◆ **THE TASK**
No image is to be carried over; reproduce the rest of the listing word for word.

□ □ □ □ □

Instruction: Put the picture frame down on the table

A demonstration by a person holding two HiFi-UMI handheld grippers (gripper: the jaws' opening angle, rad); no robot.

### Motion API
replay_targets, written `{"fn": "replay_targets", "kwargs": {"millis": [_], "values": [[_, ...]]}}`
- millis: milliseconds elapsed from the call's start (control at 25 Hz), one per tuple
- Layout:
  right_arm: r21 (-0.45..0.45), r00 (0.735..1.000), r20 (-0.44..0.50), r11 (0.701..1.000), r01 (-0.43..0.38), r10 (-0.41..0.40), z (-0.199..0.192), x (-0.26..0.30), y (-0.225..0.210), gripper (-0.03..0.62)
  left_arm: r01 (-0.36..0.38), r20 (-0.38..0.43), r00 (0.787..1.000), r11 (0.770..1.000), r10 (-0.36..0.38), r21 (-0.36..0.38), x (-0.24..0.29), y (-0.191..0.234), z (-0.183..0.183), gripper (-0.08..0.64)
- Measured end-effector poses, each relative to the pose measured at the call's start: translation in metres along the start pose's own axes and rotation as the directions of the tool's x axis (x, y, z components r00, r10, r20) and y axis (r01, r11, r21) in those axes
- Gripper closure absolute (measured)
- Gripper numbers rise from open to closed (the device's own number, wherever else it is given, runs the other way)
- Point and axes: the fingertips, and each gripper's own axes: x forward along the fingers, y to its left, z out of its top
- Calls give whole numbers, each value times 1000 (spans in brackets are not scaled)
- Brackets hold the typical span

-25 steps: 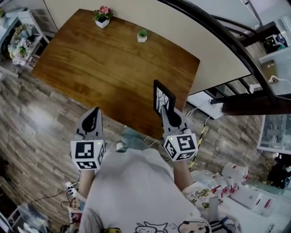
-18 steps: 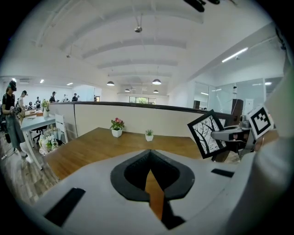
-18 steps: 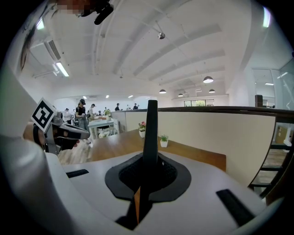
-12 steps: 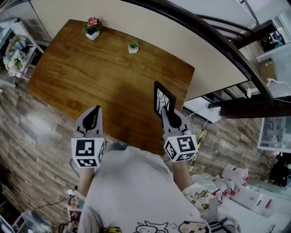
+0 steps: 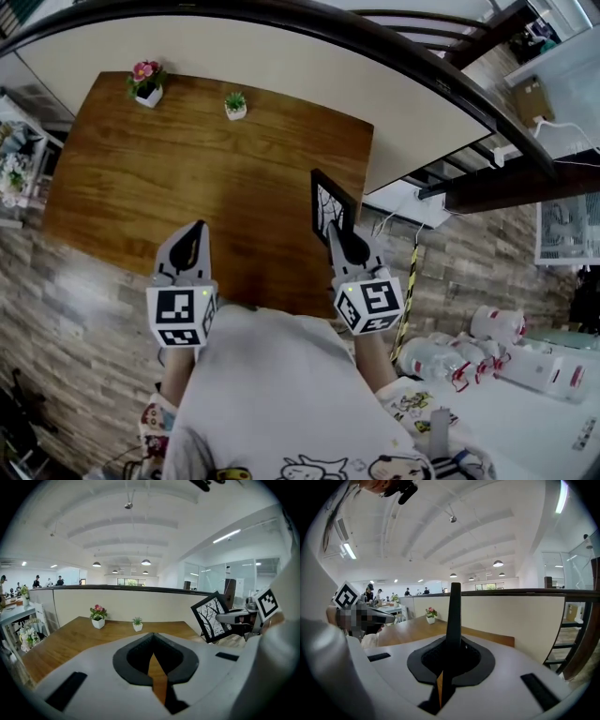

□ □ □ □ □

◆ **ANSWER SPACE**
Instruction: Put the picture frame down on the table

A demonstration by a person holding two HiFi-UMI handheld grippers (gripper: the jaws' opening angle, rad); no robot.

### Motion API
replay_targets, written `{"fn": "replay_targets", "kwargs": {"millis": [_], "values": [[_, ...]]}}`
- millis: milliseconds elapsed from the call's start (control at 25 Hz), one per tuple
- Layout:
  right_arm: r21 (-0.45..0.45), r00 (0.735..1.000), r20 (-0.44..0.50), r11 (0.701..1.000), r01 (-0.43..0.38), r10 (-0.41..0.40), z (-0.199..0.192), x (-0.26..0.30), y (-0.225..0.210), gripper (-0.03..0.62)
  left_arm: r01 (-0.36..0.38), r20 (-0.38..0.43), r00 (0.787..1.000), r11 (0.770..1.000), r10 (-0.36..0.38), r21 (-0.36..0.38), x (-0.24..0.29), y (-0.191..0.234), z (-0.183..0.183), gripper (-0.08..0.64)
- Measured end-effector poses, each relative to the pose measured at the call's start: translation in metres along the start pose's own axes and rotation as the directions of the tool's x axis (x, y, z components r00, r10, r20) and y axis (r01, r11, r21) in those axes
- Gripper closure absolute (measured)
- Gripper numbers rise from open to closed (the device's own number, wherever else it is given, runs the other way)
- Point and axes: the fingertips, and each gripper's own axes: x forward along the fingers, y to its left, z out of its top
- Calls give whole numbers, each value times 1000 (spans in brackets are not scaled)
- Brackets hold the typical span

-25 steps: 
-18 steps: 
-18 steps: 
-12 steps: 
+0 steps: 

No additional output is required.